● TASK DIRECTIONS: A faithful transcript of every entry is required; pictures do not belong in it.

● DATA LISTING:

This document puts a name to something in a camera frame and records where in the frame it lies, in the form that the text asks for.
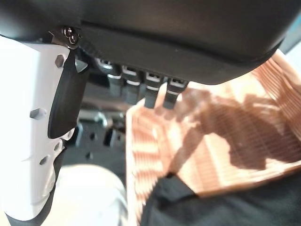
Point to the black garment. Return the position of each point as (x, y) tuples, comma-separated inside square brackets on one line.
[(223, 209)]

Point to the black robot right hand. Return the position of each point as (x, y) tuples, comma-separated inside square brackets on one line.
[(164, 35)]

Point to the brown wicker laundry basket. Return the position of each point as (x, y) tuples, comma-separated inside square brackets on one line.
[(223, 122)]

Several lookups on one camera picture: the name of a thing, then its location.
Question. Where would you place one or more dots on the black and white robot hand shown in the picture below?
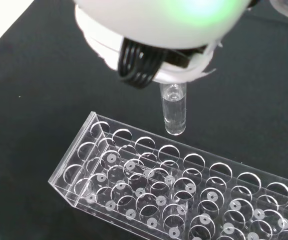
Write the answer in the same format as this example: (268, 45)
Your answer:
(158, 22)

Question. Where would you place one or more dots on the clear acrylic test tube rack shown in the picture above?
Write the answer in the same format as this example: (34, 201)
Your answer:
(183, 190)

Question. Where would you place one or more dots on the clear glass vessel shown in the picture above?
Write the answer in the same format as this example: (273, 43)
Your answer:
(287, 6)

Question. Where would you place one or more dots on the black bench cloth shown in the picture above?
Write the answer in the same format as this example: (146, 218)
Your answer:
(33, 112)

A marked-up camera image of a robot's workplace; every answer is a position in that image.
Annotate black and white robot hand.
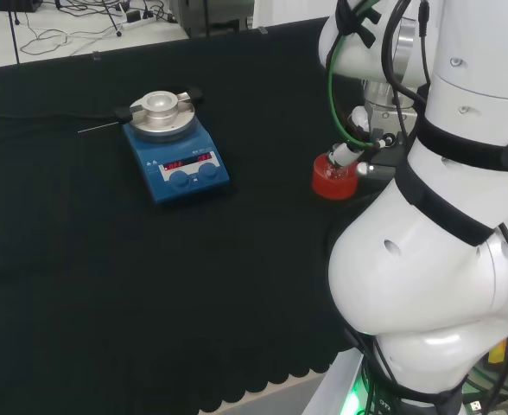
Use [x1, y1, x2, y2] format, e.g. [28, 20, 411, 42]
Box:
[328, 103, 416, 179]

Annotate clear round-bottom glass flask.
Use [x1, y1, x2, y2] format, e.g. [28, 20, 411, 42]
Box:
[325, 146, 352, 181]

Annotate grey metal cabinet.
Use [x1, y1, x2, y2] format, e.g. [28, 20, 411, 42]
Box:
[168, 0, 256, 40]

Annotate blue-base heater with steel top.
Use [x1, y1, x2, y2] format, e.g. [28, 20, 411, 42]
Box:
[113, 86, 232, 207]

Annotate white power strip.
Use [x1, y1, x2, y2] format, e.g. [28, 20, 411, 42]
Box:
[121, 10, 169, 30]

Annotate black bench cloth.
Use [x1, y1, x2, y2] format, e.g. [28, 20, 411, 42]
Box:
[0, 16, 413, 415]

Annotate thin metal probe rod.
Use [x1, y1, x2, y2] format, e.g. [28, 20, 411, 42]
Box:
[77, 121, 122, 135]

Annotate black tripod leg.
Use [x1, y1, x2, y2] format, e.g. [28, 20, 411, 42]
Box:
[101, 0, 124, 37]

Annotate dark blue pole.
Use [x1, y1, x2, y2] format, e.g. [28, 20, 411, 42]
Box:
[7, 0, 21, 66]

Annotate black box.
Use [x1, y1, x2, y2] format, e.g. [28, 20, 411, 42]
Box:
[0, 0, 44, 13]

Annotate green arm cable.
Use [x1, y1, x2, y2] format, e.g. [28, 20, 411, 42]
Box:
[326, 0, 387, 150]

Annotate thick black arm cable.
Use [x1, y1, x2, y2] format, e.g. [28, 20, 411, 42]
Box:
[378, 0, 432, 144]

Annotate red flask support ring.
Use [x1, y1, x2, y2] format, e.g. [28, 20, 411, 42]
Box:
[311, 153, 359, 201]

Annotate tangled floor cables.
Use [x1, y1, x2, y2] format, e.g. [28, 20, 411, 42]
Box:
[19, 0, 128, 57]

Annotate black heater power cable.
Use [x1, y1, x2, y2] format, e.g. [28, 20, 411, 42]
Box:
[0, 111, 117, 124]

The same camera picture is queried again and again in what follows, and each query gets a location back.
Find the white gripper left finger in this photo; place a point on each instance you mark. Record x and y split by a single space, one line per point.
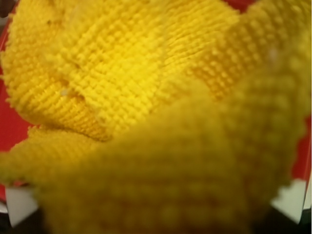
20 204

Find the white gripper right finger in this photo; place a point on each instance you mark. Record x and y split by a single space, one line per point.
290 200

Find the yellow microfiber cloth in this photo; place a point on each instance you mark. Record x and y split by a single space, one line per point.
156 116

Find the red plastic tray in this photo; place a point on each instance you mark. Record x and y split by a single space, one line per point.
13 128

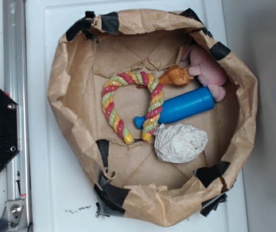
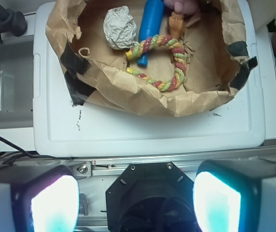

● PROBLEM SOLUTION:
This document puts a name to something in a camera frame and records where in the frame it lies, in the form that the text asks for.
Point to the black garment. Return the position of each point as (x, y) tuples, comma-separated inside square brackets on one line.
[(223, 209)]

Point to the black robot right hand. Return the position of each point as (x, y) tuples, comma-separated inside square brackets on one line.
[(164, 35)]

Point to the brown wicker laundry basket. Return the position of each point as (x, y) tuples, comma-separated inside square brackets on one line.
[(223, 122)]

Several lookups on one camera picture: the name of a thing, then its location.
Question. Where would you place one or more dots on the black and white robot hand shown in the picture below?
Write the answer in the same format as this example: (268, 45)
Your answer:
(158, 22)

Question. Where would you place one or more dots on the clear acrylic test tube rack shown in the picture above?
Write the answer in the same format as this example: (34, 201)
Your answer:
(183, 190)

Question. Where would you place one or more dots on the clear glass vessel shown in the picture above?
Write the answer in the same format as this example: (273, 43)
Your answer:
(287, 6)

Question. Where would you place one or more dots on the black bench cloth shown in the picture above?
Write the answer in the same format as this example: (146, 218)
Your answer:
(33, 112)

A marked-up camera image of a robot's workplace; every answer is a position in that image.
Annotate black and white robot hand.
Use [x1, y1, x2, y2] format, e.g. [28, 20, 411, 42]
Box:
[328, 103, 416, 179]

Annotate clear round-bottom glass flask.
Use [x1, y1, x2, y2] format, e.g. [28, 20, 411, 42]
Box:
[325, 146, 352, 181]

Annotate grey metal cabinet.
Use [x1, y1, x2, y2] format, e.g. [28, 20, 411, 42]
Box:
[168, 0, 256, 40]

Annotate blue-base heater with steel top.
Use [x1, y1, x2, y2] format, e.g. [28, 20, 411, 42]
Box:
[113, 86, 232, 207]

Annotate white power strip.
Use [x1, y1, x2, y2] format, e.g. [28, 20, 411, 42]
Box:
[121, 10, 169, 30]

Annotate black bench cloth.
Use [x1, y1, x2, y2] format, e.g. [28, 20, 411, 42]
Box:
[0, 16, 413, 415]

Annotate thin metal probe rod.
Use [x1, y1, x2, y2] format, e.g. [28, 20, 411, 42]
Box:
[77, 121, 122, 135]

Annotate black tripod leg.
Use [x1, y1, x2, y2] format, e.g. [28, 20, 411, 42]
Box:
[101, 0, 124, 37]

Annotate dark blue pole.
Use [x1, y1, x2, y2] format, e.g. [28, 20, 411, 42]
Box:
[7, 0, 21, 66]

Annotate black box.
Use [x1, y1, x2, y2] format, e.g. [28, 20, 411, 42]
Box:
[0, 0, 44, 13]

Annotate green arm cable.
Use [x1, y1, x2, y2] format, e.g. [28, 20, 411, 42]
Box:
[326, 0, 387, 150]

Annotate thick black arm cable.
Use [x1, y1, x2, y2] format, e.g. [28, 20, 411, 42]
Box:
[378, 0, 432, 144]

Annotate red flask support ring.
Use [x1, y1, x2, y2] format, e.g. [28, 20, 411, 42]
Box:
[311, 153, 359, 201]

Annotate tangled floor cables.
Use [x1, y1, x2, y2] format, e.g. [28, 20, 411, 42]
Box:
[19, 0, 128, 57]

Annotate black heater power cable.
Use [x1, y1, x2, y2] format, e.g. [28, 20, 411, 42]
Box:
[0, 111, 117, 124]

The same camera picture is queried again and again in what follows, and each query gets a location back.
Find the white gripper left finger in this photo; place a point on each instance you mark. Record x and y split by a single space, one line per point.
20 204

Find the white gripper right finger in this photo; place a point on each instance you mark. Record x and y split by a single space, one line per point.
290 200

Find the yellow microfiber cloth in this photo; place a point on each instance you mark. Record x and y split by a single space, one line per point.
156 116

Find the red plastic tray in this photo; place a point on each instance you mark. Record x and y split by a single space, one line per point.
13 128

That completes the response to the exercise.